Riley, through Reis, declined to comment for this story. In the statement emailed to the Banner, Reis said DESE and Cassellius agreed to postpone negotiations over the implementation of the MOU for 60 days after BPS schools shut down.

“We believe the MOU is a fundamentally supportive model that commits BPS to focusing on four primary initiatives to support students – including a major focus on improving the 33 lowest-performing schools in the district – and commits DESE to helping BPS with four supporting initiatives and providing additional resources to the district, both to shore up other schools and to improve services like transportation and facilities that affect students throughout the district,” the statement reads.

In addition to the Kaleidoscope Network, the spokeswoman said, DESE will assist BPS in brokering partnerships between BPS schools and outside entities, help BPS recruit and retain teachers of color and provide a DESE employee to work with BPS on upgrading essential facilities such as student bathrooms.

While DESE has committed $4 million to aid BPS schools — a fraction of a percentage point in the district’s $1.3 billion budget — Mayor Martin Walsh has committed $100 million in new funding to aid Cassellius’ plan over the next three years.

At-large City Councilor Annissa Essaibi-George said that most of the problems DESE officials identified in a recent audit of BPS stemmed from decades of state underfunding in Boston.
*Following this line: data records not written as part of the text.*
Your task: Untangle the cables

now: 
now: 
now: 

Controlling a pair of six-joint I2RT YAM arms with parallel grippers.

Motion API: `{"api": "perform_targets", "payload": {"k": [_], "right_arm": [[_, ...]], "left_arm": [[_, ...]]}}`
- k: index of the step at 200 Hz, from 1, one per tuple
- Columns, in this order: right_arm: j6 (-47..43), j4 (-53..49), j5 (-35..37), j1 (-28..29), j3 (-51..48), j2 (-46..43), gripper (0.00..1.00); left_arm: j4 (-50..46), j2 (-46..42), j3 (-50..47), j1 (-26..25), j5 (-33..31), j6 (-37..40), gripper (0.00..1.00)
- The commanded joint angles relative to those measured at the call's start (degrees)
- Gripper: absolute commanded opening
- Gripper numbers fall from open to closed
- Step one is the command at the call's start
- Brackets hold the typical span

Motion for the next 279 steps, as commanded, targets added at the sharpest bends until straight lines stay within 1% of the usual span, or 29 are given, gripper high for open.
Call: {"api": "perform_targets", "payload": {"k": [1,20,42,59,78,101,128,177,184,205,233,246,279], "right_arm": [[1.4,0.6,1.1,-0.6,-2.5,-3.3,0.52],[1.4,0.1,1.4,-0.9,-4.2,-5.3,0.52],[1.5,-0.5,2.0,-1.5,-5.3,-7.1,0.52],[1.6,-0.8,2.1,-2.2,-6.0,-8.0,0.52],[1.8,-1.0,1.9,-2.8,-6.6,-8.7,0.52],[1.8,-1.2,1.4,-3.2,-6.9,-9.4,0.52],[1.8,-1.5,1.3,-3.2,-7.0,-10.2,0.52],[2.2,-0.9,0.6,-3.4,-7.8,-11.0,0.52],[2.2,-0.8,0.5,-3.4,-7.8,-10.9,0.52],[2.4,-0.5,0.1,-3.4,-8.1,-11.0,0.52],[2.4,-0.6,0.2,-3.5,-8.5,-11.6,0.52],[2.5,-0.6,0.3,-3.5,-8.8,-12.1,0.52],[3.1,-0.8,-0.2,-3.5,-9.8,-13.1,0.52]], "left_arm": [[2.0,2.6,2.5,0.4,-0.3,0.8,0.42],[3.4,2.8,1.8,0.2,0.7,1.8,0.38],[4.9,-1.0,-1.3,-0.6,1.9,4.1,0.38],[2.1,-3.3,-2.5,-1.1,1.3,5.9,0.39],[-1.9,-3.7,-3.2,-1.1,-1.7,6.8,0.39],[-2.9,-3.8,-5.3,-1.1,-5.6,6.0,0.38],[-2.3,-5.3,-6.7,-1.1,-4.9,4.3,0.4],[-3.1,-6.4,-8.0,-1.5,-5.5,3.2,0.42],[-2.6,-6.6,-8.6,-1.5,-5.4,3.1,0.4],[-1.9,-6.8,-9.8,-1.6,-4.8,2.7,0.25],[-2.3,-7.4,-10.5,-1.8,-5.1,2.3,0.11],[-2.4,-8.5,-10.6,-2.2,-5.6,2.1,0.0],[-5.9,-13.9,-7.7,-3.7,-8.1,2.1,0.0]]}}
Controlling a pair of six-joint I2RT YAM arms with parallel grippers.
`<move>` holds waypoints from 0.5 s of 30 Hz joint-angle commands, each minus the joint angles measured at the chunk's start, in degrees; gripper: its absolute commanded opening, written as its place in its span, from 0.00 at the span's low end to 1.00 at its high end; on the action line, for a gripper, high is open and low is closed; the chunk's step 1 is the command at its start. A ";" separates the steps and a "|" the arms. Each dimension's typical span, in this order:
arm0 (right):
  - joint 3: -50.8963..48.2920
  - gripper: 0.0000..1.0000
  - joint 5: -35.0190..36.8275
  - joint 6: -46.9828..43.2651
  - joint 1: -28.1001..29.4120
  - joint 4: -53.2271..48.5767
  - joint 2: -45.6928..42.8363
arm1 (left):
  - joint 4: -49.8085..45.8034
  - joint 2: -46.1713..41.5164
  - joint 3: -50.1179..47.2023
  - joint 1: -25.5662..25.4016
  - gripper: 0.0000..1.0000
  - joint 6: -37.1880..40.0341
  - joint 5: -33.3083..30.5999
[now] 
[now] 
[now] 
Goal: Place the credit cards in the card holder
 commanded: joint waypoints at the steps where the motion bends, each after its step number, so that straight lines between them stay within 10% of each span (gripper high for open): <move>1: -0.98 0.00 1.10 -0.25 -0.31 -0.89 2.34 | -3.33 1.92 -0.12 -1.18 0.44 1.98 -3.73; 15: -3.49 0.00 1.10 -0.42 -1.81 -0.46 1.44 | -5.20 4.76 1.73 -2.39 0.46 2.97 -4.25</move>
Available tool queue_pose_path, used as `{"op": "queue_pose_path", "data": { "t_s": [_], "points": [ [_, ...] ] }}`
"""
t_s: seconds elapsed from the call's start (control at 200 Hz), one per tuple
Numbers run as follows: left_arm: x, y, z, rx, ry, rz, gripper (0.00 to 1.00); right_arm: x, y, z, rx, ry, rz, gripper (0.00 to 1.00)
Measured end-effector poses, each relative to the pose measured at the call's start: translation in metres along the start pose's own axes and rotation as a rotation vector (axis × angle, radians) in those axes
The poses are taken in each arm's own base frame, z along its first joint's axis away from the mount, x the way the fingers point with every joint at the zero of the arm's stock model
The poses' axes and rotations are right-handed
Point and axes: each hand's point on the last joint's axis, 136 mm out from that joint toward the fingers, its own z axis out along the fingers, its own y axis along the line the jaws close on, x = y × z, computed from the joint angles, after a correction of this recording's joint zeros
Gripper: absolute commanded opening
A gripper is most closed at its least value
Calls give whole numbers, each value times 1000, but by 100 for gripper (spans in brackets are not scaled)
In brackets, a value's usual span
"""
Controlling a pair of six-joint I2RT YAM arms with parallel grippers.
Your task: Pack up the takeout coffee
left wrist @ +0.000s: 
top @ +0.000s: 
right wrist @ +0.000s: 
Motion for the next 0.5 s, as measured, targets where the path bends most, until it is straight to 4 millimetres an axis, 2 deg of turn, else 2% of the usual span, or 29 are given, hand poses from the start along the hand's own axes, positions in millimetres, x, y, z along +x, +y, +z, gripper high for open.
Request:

She questioned the lack of community input into the DESE plan.

“If you truly want to address and eliminate the problems in the Boston Public Schools and support our families during COVID-19, I ask that you listen to and work with our communities, our families, our educators and students,” she told the board members.

Responding to the statements from Boston educators and city councilors, Riley suggested they did not understand the nature of DESE’s intervention in BPS schools.

“This is not receivership,” he said. “This is not an [empowerment zone]. What this is, is — there are specific targets in the next three years that we’re asking BPS to hit, one of which is about improving those 33 lowest-performing schools where the mayor has generously agreed to give $100 million to support Dr. Cassellius in her work to improve those.”

Responding to charges that DESE is providing no support to BPS schools, Riley indicated the agency might advocate for more funding for the district, but also suggested the city’s per-pupil allocation is high.

“We’re going to hopefully provide some financial support to the district, although Boston is currently one of the wealthiest-spending per-pupil districts in the state,” he said. “But we think that because of some specific needs that our students have in Boston, that we’ll be able to get some additional dollars to them.”